Posted February. 10, 2007 03:00,   


“I am sure that the bipartisan majority will back the resolution. I hope to see it pass the full house committee by the end of next month,” said Representative Michael Honda (D-California) at a teleconference with reporters yesterday.

On January 31, he submitted a resolution calling on the Japanese government to unambiguously apologize for the tragedies the comfort women endured under its Imperial Army during World War II.

“House Foreign Affairs Committee Chairman Representative Tom Lantos is expected to accommodate it,” said Honda, who is the only member of Japanese descent in the U.S. House of Representatives.

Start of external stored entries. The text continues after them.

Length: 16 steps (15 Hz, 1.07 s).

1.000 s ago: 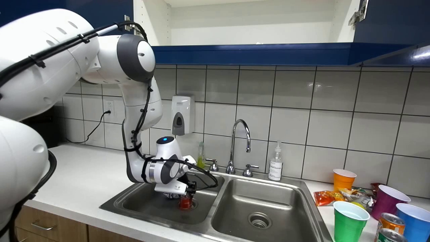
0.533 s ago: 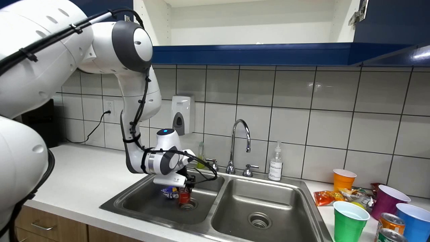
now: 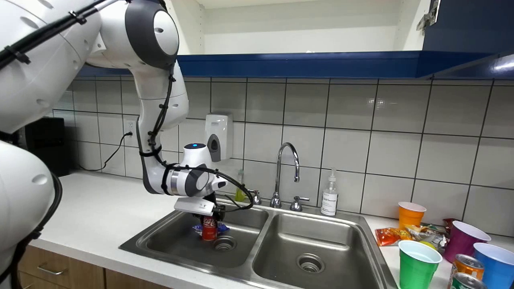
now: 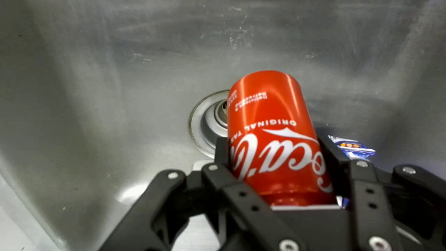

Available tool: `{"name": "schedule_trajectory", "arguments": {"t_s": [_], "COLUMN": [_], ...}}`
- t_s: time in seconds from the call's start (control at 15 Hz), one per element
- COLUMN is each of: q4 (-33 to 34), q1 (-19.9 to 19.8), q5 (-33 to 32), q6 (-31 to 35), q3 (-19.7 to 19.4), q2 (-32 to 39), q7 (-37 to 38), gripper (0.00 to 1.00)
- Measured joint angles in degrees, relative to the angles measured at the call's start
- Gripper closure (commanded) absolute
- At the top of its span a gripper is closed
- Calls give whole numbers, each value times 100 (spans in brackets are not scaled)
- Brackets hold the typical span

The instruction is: Put the red can in the open upper cabinet.

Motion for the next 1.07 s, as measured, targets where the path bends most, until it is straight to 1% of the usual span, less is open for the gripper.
{"name": "schedule_trajectory", "arguments": {"t_s": [0.53, 0.8, 1.07], "q4": [-470, -678, -886], "q1": [-426, -522, -524], "q5": [-2, -2, -1], "q6": [-712, -985, -1294], "q3": [445, 549, 561], "q2": [-809, -1215, -1664], "q7": [-64, -111, -122], "gripper": [62, 62, 62]}}
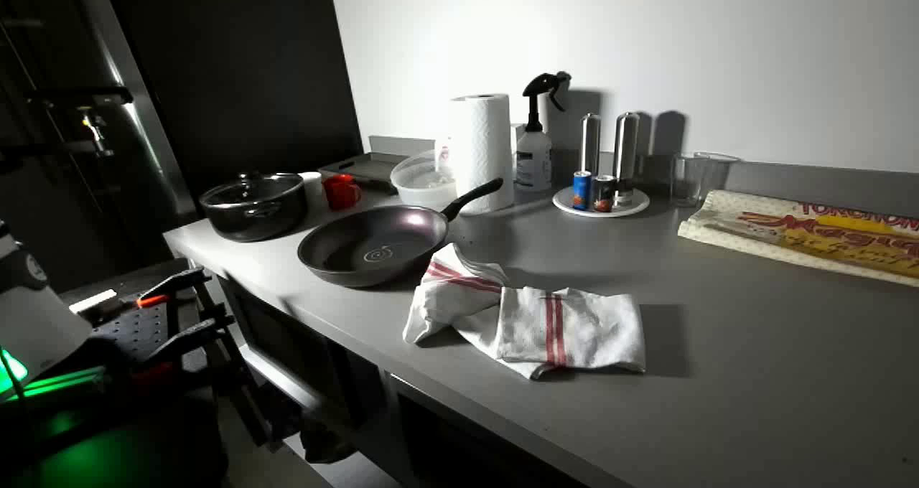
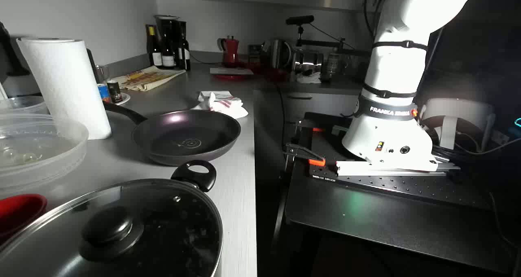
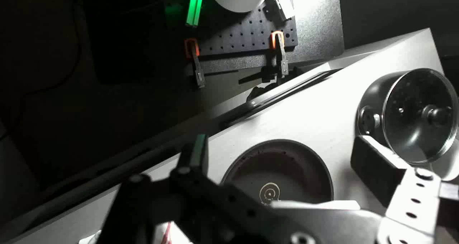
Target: Clean the pan
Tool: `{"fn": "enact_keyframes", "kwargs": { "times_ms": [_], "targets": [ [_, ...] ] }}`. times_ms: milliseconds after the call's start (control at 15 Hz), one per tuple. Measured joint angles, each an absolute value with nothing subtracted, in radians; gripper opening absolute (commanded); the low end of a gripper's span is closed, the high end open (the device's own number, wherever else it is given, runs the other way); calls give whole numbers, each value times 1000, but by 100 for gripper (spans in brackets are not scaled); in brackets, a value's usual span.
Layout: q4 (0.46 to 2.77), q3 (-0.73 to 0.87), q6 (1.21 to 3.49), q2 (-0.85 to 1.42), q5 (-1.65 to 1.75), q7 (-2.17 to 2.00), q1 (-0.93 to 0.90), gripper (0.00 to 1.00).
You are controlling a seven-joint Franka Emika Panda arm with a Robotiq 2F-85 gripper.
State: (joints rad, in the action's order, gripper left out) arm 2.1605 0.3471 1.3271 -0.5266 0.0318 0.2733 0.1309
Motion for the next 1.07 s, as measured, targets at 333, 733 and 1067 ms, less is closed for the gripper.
{"fn": "enact_keyframes", "kwargs": {
  "times_ms": [333,733,1067],
  "targets": [
    [2160,347,1328,-527,32,273,131,100],
    [2160,347,1328,-527,32,273,131,100],
    [2160,336,1342,-493,29,273,135,100]
  ]
}}
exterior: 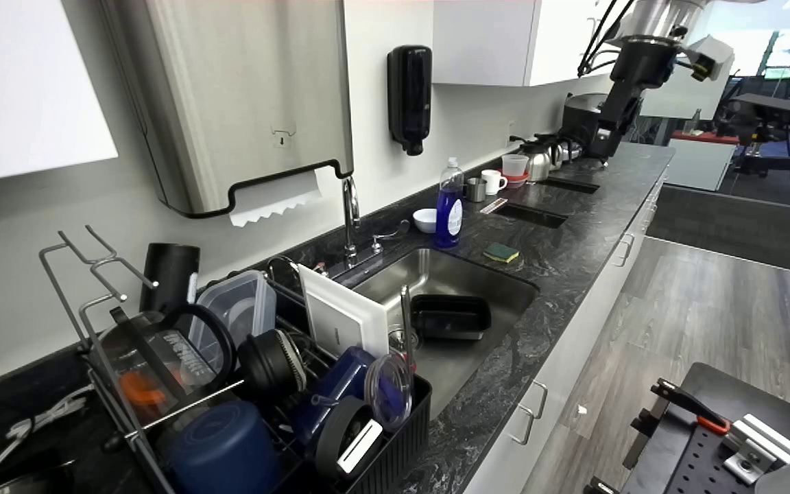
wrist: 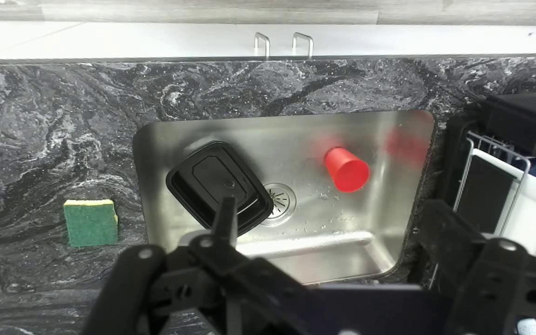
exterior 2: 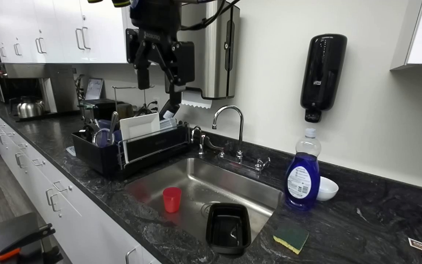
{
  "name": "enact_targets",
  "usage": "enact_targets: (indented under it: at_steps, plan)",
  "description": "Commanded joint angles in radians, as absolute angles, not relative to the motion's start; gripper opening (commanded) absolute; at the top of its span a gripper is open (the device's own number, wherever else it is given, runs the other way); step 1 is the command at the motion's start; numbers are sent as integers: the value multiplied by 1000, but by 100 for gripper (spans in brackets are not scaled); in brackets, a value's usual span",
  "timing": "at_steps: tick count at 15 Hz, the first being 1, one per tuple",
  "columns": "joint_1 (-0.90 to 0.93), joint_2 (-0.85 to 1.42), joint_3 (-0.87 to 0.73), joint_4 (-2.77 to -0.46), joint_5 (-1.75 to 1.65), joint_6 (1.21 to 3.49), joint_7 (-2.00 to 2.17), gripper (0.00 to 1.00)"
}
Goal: Scrub the counter using the sponge
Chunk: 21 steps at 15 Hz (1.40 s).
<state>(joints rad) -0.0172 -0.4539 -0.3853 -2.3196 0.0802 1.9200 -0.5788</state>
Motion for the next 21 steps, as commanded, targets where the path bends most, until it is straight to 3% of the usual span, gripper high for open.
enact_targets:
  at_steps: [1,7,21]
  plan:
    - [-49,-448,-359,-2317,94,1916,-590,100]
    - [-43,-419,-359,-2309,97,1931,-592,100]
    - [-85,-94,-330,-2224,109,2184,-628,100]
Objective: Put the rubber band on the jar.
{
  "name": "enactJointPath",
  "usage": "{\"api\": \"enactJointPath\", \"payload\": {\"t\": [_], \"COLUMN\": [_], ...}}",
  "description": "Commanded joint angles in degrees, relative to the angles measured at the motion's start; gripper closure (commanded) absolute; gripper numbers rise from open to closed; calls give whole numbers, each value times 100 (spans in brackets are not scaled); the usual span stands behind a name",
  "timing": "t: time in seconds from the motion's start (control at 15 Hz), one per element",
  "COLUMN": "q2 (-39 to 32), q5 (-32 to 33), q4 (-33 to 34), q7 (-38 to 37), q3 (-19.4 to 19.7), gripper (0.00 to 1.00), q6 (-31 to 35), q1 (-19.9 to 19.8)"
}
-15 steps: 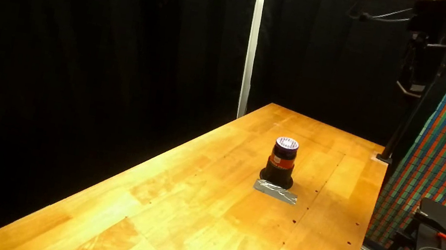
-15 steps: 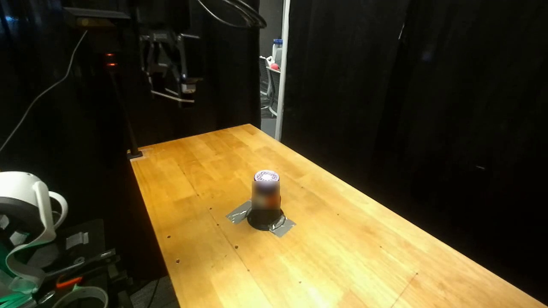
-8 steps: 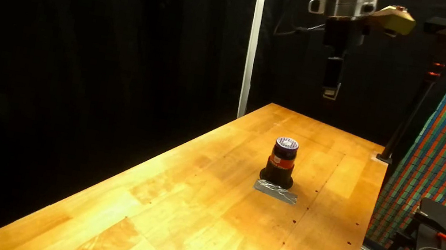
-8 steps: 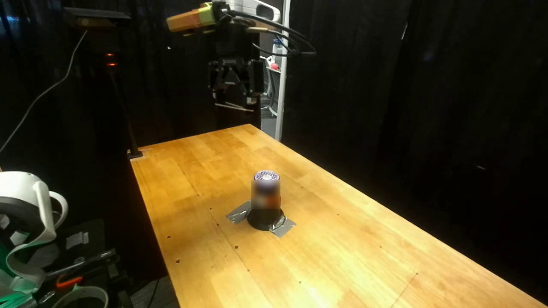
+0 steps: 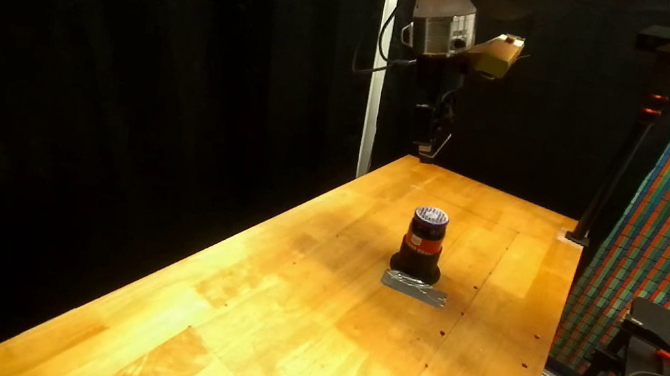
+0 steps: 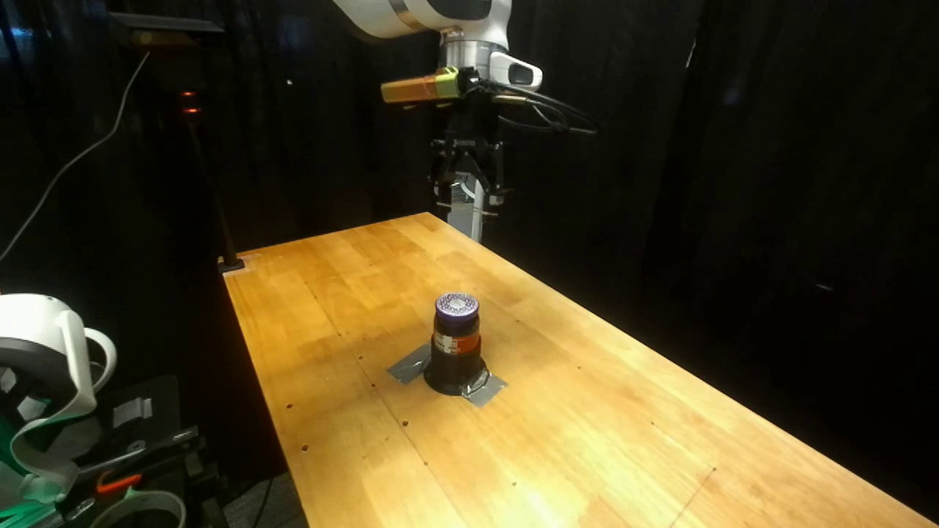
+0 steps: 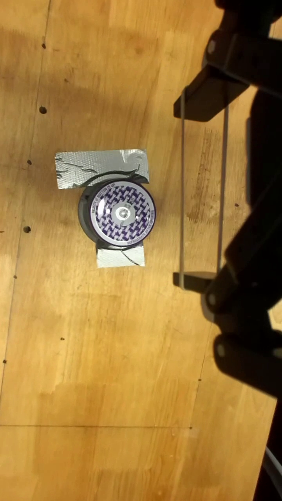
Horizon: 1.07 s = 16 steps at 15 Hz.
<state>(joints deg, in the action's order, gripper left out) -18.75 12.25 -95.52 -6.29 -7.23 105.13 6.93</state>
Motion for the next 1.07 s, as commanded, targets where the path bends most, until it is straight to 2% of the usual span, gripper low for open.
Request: {"api": "enactJointPath", "payload": {"t": [0.0,0.33,0.6,1.0], "q2": [-433,-732,-972,-1315], "q5": [-4,-238,-140,-284], "q4": [384,262,179,154], "q7": [19,17,-236,-279], "q3": [168,262,391,411], "gripper": [0,0,0,0], "q6": [121,428,772,728], "q1": [70,6,86,82]}}
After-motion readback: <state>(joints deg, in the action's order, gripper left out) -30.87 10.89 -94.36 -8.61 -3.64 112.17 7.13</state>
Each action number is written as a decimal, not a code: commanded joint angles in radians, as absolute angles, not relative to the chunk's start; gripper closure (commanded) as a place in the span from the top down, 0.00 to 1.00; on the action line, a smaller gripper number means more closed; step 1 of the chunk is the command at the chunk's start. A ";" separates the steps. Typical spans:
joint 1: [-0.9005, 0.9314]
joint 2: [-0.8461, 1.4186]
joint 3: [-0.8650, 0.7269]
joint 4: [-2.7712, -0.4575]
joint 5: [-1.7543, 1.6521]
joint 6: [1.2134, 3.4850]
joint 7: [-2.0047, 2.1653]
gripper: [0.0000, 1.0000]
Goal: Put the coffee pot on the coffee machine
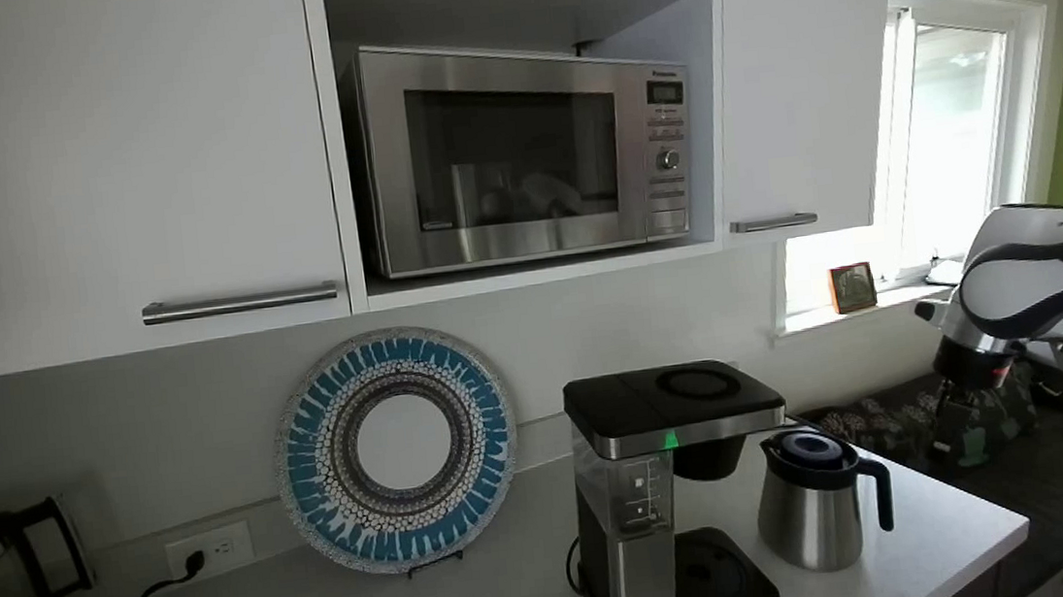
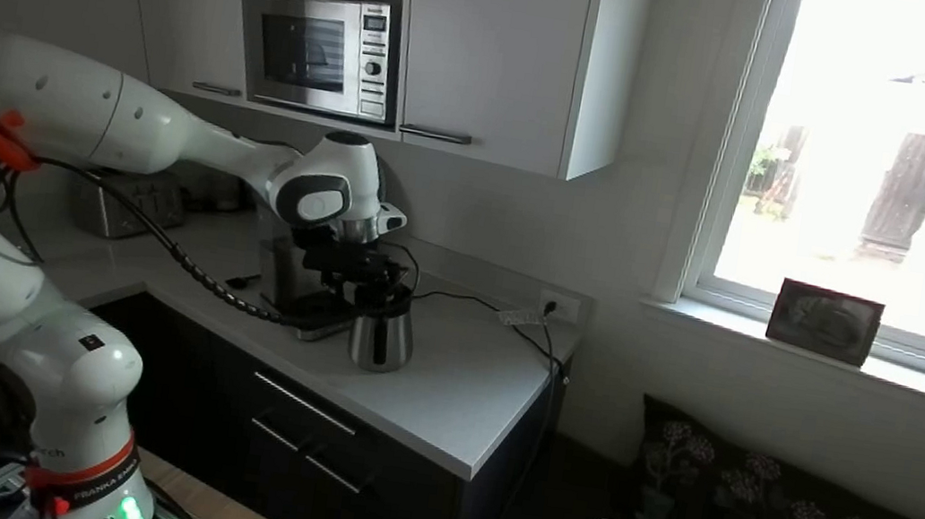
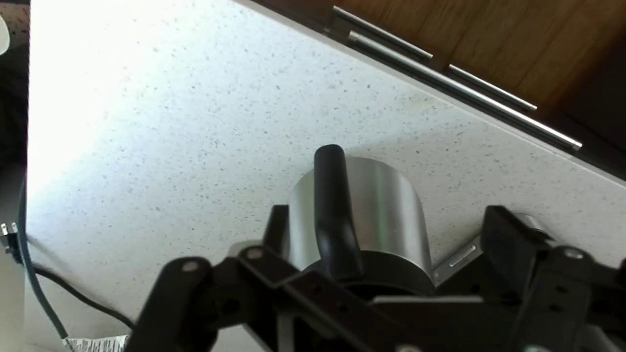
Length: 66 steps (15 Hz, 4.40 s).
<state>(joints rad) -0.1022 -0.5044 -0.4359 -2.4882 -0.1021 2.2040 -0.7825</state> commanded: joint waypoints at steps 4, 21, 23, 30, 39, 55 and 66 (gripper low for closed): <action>-0.108 -0.379 -0.491 -2.445 -0.022 2.230 -1.000 1.00; -0.124 -0.238 -0.463 -2.447 0.328 2.350 -1.224 1.00; -0.110 -0.231 -0.475 -2.440 0.398 2.340 -1.275 1.00; -0.119 -0.183 -0.481 -2.436 0.626 2.345 -1.508 0.87; -0.181 -0.094 -0.448 -2.391 0.799 2.322 -1.680 0.61; -0.266 -0.027 -0.380 -2.313 0.833 2.215 -1.760 0.07; -0.280 -0.020 -0.352 -2.301 0.830 2.155 -1.857 0.00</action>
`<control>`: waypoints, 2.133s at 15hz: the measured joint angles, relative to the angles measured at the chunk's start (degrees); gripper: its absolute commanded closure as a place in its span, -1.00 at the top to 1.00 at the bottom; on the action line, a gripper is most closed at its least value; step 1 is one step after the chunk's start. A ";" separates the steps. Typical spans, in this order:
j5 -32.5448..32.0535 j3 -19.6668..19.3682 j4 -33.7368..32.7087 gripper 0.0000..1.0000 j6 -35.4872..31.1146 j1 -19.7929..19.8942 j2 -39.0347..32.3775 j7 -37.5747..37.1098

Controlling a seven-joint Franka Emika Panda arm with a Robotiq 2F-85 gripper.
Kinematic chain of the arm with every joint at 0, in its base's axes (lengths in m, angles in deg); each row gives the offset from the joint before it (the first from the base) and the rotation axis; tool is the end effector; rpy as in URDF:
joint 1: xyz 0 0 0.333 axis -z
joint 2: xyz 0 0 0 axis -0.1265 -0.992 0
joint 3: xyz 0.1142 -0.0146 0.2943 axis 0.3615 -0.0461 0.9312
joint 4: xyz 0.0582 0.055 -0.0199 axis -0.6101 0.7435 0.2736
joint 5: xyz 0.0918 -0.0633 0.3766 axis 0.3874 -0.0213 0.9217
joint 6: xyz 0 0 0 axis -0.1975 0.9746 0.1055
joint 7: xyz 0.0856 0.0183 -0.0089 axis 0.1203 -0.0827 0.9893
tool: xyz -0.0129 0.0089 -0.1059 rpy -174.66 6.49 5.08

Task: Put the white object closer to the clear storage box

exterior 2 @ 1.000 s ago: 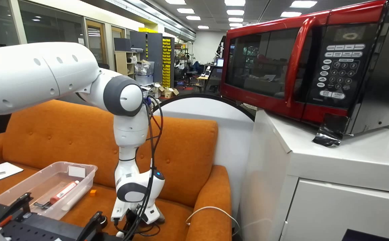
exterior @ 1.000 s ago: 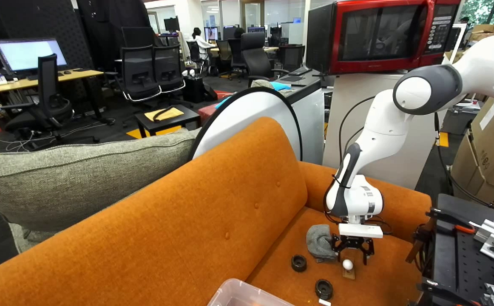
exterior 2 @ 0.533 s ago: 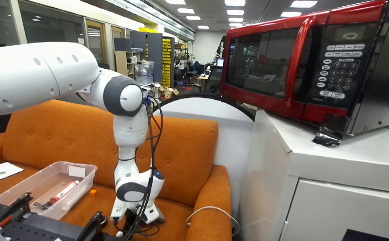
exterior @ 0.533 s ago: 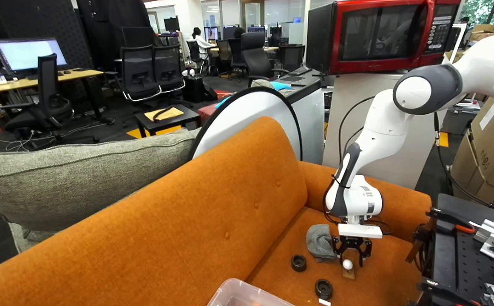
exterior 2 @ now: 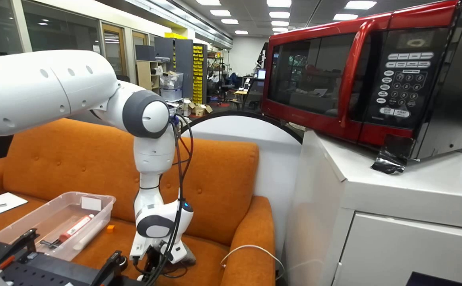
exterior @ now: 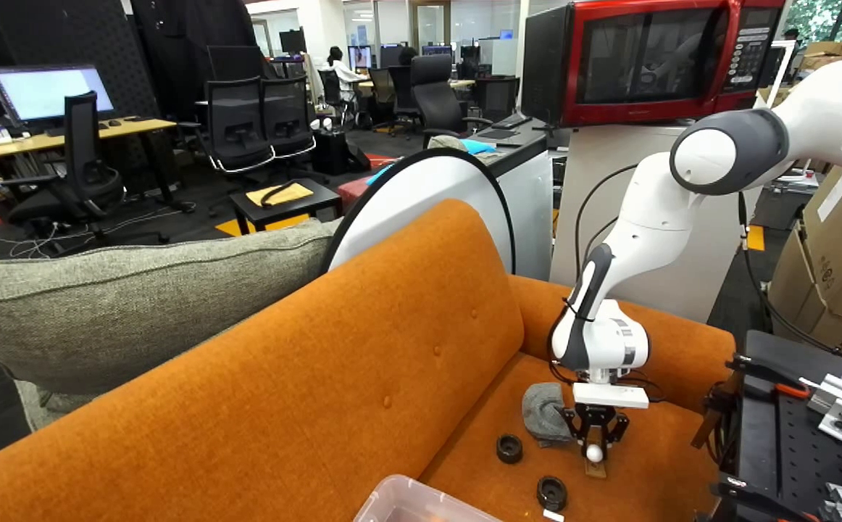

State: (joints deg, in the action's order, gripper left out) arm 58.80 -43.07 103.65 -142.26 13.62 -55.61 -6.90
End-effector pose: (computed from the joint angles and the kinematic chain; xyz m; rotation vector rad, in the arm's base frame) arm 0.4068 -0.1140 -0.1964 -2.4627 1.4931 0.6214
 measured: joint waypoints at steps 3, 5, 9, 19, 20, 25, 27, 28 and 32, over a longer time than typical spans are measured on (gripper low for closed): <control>0.00 0.01 -0.06 -0.72 0.06 0.01 0.00 0.02; 0.00 0.08 -0.13 -0.72 0.06 0.13 0.01 0.03; 0.00 0.98 -0.09 -0.72 -0.03 0.98 0.79 0.42; 0.02 1.20 4.05 -0.72 -0.05 1.48 6.58 0.55; 0.02 1.21 4.45 -0.72 -0.07 1.37 6.86 0.57; -0.15 1.08 7.95 -0.72 -0.23 -0.31 11.12 0.72; -0.60 0.90 9.67 -0.72 -0.22 -1.51 13.30 0.99; -1.09 0.75 10.53 -0.72 -0.21 -2.34 14.34 1.02; -5.05 -0.12 12.62 -0.72 -0.02 -6.92 17.47 1.27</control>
State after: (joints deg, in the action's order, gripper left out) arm 53.75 -43.18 116.27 -142.29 6.70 -38.14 -5.63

“House Speaker Nancy Pelosi is personally supportive, and she had co-sponsored a previous comfort women resolution,” he added.

In response to Japan’s protest, he said, "I think that something like this is a very mature thing for a nation such as Japan, a democratic nation, to do. I deeply hope that Japan could become a country with a good reputation.”

When he was asked if the resolution would harm the Washington-Tokyo relations, he answered, "I don`t know how you can have relations without justice. You get a cut in your hand; a wound. If you keep peeling it back, it never heals. Scar tissue is stronger than all the tissues around it."

Honda continued, “Japanese lobbying activities are very formal. I believe the majority of Japanese lawmakers will support the resolution, though some are siding with the Japanese government.”

Should Japan refuse to apologize as called for, he would go to Japan himself, he said. Honda, who had been interned as a child after the Pearl Harbor attack until 1953 due to his Japanese background, said, “Japan should bear in mind that the U.S. finally closed a painful chapter in history by clearly apologizing in 1998.”

“This is a fundamental issue of justice. Many of the victims are getting old and dying. The scars left on the hearts of the courageous women have been left untreated over the past half-century. Now is the time to ask for justice,” he said.

"It`s never too late to say I am sorry," he stressed.